◆ **Work required**
Produce an exact copy of the lines below, starting at the first and ending with the line containing "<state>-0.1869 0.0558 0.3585".

(Records from a dataset)
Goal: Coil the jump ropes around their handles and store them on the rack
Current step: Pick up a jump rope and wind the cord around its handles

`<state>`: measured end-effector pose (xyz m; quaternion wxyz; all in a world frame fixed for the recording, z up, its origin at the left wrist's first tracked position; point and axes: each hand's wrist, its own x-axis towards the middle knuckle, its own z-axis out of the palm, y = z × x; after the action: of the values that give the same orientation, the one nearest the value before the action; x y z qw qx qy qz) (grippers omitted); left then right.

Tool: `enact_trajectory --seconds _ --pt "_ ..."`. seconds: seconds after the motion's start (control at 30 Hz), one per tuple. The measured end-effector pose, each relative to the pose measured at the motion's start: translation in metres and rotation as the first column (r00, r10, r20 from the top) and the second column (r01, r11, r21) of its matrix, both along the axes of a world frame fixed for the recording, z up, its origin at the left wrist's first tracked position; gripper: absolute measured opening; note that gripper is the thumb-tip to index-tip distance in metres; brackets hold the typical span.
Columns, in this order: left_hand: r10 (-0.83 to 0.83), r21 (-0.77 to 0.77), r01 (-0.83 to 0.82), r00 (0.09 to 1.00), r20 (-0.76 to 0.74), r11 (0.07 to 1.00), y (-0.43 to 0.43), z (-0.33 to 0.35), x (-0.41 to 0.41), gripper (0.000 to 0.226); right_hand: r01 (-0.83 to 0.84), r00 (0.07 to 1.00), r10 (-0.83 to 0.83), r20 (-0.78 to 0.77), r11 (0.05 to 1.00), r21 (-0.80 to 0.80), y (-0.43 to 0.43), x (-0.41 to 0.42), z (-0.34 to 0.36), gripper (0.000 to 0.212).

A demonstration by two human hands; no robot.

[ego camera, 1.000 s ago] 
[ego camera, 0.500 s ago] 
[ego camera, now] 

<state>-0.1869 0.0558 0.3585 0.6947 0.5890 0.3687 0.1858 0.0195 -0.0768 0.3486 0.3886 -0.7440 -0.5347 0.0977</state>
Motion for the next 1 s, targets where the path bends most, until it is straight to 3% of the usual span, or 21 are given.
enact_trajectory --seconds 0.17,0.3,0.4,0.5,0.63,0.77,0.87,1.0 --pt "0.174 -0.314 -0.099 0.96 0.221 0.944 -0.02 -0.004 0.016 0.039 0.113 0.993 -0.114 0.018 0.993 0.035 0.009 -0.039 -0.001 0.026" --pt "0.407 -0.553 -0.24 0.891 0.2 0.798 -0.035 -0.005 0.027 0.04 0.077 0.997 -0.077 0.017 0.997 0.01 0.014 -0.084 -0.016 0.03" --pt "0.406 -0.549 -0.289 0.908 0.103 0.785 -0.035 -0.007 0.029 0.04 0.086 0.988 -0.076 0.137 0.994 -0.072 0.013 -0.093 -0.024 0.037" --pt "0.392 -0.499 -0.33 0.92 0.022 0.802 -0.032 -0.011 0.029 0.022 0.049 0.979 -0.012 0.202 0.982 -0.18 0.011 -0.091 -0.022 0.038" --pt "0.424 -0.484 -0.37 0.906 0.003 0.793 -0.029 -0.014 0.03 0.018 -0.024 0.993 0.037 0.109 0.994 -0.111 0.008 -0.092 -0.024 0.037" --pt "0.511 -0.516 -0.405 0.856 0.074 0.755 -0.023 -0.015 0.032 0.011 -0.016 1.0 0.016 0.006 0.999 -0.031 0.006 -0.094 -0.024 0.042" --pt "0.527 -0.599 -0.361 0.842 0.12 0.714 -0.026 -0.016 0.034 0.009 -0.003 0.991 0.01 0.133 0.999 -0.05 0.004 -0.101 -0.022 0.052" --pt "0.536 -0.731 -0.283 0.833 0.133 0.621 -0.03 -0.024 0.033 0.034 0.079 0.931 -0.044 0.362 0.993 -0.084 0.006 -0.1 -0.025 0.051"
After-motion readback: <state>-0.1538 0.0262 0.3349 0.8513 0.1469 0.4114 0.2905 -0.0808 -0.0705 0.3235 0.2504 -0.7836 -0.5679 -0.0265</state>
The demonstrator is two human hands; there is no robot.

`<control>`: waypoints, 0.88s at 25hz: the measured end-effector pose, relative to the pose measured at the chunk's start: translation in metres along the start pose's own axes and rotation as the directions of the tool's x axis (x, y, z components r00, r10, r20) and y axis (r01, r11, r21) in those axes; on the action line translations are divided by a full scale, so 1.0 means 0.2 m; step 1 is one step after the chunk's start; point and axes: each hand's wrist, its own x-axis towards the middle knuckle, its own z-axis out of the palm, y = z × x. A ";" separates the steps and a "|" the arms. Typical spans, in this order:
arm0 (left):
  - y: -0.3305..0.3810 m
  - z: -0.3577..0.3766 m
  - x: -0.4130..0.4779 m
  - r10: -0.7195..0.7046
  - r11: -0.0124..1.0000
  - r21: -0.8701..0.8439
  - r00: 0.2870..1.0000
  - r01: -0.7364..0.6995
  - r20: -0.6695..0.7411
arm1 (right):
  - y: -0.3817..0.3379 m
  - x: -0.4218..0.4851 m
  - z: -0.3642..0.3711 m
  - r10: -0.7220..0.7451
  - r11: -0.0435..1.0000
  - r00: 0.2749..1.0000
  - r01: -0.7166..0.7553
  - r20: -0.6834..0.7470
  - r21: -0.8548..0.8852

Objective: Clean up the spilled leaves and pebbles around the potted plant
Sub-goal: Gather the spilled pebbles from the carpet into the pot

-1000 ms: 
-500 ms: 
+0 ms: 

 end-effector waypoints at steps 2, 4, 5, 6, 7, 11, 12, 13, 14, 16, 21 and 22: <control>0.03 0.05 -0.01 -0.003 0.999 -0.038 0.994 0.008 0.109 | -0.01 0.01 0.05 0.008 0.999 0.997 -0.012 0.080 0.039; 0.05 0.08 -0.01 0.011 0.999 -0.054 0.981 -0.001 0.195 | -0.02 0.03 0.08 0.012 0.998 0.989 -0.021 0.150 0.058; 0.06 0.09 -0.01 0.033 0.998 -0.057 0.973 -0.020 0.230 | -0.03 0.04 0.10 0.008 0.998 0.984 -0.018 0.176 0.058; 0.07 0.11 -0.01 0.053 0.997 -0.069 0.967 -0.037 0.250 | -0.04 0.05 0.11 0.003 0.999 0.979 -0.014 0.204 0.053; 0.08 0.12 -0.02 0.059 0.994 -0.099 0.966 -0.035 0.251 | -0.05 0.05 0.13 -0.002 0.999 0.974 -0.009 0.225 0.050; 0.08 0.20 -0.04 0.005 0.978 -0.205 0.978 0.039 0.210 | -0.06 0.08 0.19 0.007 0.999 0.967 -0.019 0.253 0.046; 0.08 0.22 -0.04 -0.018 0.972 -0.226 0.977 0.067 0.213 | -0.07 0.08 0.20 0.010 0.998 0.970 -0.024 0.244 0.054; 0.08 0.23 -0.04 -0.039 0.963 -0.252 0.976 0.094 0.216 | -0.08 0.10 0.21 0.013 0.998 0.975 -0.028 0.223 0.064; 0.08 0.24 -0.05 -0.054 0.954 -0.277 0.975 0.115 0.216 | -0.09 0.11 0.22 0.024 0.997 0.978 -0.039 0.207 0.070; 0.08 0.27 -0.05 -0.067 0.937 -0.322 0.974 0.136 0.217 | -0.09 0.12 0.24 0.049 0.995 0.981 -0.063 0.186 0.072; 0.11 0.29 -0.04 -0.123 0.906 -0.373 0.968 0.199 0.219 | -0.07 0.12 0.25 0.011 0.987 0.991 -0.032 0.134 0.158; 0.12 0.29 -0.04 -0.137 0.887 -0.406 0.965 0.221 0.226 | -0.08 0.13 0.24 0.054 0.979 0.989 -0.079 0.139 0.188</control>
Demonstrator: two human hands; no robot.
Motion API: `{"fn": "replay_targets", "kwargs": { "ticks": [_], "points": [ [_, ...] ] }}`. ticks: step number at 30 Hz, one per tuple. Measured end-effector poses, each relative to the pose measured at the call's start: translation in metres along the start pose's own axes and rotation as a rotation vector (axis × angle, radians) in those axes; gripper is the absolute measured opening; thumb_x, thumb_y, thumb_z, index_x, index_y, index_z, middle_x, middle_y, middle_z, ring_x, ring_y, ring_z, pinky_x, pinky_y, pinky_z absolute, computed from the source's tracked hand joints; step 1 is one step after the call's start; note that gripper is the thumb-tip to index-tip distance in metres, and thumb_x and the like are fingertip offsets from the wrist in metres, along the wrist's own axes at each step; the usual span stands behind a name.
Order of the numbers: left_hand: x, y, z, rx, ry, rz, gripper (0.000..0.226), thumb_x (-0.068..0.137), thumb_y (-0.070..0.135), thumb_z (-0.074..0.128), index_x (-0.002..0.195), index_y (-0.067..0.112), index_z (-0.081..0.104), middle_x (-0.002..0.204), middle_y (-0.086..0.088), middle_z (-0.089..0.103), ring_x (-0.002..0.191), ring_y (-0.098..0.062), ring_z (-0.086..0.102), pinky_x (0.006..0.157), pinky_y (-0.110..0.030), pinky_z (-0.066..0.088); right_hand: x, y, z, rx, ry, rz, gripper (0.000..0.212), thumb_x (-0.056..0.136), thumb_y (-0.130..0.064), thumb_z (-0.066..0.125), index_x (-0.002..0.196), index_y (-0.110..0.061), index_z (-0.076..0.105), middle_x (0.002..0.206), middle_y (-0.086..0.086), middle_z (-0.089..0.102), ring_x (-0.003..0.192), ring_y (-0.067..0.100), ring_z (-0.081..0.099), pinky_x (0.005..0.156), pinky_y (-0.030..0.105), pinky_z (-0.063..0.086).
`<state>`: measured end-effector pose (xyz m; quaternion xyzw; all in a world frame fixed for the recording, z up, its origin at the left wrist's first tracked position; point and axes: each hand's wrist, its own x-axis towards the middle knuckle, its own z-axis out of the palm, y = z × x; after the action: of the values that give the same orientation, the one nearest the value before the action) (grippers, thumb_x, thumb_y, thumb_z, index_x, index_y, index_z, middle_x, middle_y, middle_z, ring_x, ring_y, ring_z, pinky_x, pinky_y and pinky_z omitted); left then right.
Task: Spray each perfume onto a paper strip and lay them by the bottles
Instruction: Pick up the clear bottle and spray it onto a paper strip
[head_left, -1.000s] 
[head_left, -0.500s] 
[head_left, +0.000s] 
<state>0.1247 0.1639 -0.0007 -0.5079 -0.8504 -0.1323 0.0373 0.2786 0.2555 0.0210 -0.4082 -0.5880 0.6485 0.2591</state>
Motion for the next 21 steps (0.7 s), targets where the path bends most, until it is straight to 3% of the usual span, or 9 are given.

◆ **Answer to this exercise**
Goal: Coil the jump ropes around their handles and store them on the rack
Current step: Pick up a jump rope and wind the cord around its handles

`<state>`: measured end-effector pose (xyz m; quaternion wxyz; all in a world frame fixed for the recording, z up, its origin at the left wrist's first tracked position; point and axes: each hand's wrist, its own x-axis towards the middle knuckle, its own z-axis out of the palm, y = z × x; after the action: of the values that give the same orientation, the one nearest the value before the action; x y z qw qx qy qz) (grippers omitted); left then right.

Tool: `enact_trajectory --seconds _ --pt "_ ..."`. seconds: seconds after the motion's start (control at 30 Hz), one per tuple. The measured end-effector pose, each relative to the pose measured at the motion's start: translation in metres and rotation as the first column (r00, r10, r20 from the top) and the second column (r01, r11, r21) of its matrix, both along the axes of a world frame fixed for the recording, z up, its origin at the left wrist's first tracked position; gripper: absolute measured opening; note that gripper is the thumb-tip to index-tip distance in metres; brackets hold the typical span.
Columns, in this order: left_hand: r10 (-0.83 to 0.83), r21 (-0.77 to 0.77), r01 (-0.83 to 0.82), r00 (0.09 to 1.00), r20 (-0.76 to 0.74), r11 (0.07 to 1.00), y (-0.43 to 0.43), z (-0.33 to 0.35), x (-0.41 to 0.41), gripper (0.000 to 0.226); right_hand: r01 (-0.83 to 0.84), r00 (0.07 to 1.00), r10 (-0.83 to 0.83), r20 (-0.78 to 0.77), r11 (0.05 to 1.00), r21 (-0.80 to 0.80), y (-0.43 to 0.43), x (-0.41 to 0.42), z (-0.34 to 0.36), gripper (0.000 to 0.212).

A demonstration by two human hands; no robot.

[ego camera, 1.000 s ago] 
[ego camera, 0.500 s ago] 
[ego camera, now] 

<state>-0.1869 0.0558 0.3585 0.6947 0.5890 0.3687 0.1858 0.0195 -0.0768 0.3486 0.3886 -0.7440 -0.5347 0.0977</state>

This answer is complete as written.